(Data for the task):

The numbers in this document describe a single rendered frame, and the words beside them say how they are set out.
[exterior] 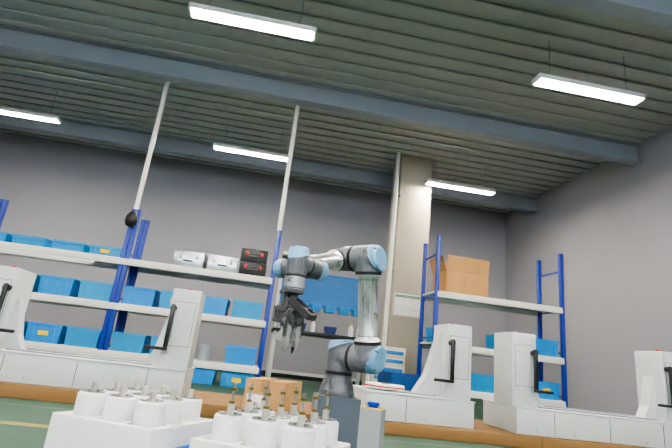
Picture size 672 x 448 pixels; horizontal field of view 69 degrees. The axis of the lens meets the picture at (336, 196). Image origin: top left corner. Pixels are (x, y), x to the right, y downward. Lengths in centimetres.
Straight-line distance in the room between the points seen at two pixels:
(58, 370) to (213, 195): 710
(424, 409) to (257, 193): 737
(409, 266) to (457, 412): 459
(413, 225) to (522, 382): 467
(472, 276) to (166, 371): 455
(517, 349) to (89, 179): 887
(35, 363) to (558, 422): 366
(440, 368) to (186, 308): 195
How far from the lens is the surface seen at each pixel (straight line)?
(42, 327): 671
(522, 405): 425
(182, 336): 373
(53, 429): 200
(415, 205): 854
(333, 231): 1039
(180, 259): 646
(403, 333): 812
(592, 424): 448
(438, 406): 390
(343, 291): 776
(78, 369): 380
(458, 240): 1115
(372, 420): 171
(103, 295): 655
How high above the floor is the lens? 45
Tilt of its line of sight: 18 degrees up
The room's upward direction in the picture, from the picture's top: 7 degrees clockwise

(Task prompt): Look over the material above and report each line holding "lens".

(Exercise response):
Picture size 672 x 448 pixels; horizontal field of view 69 degrees. The axis of the lens meets the picture at (336, 196). Image origin: top left corner. Pixels are (x, y), x to the right, y downward. Lengths in centimetres.
How far from the lens is the surface seen at each pixel (straight line)?
How high above the floor is the lens? 45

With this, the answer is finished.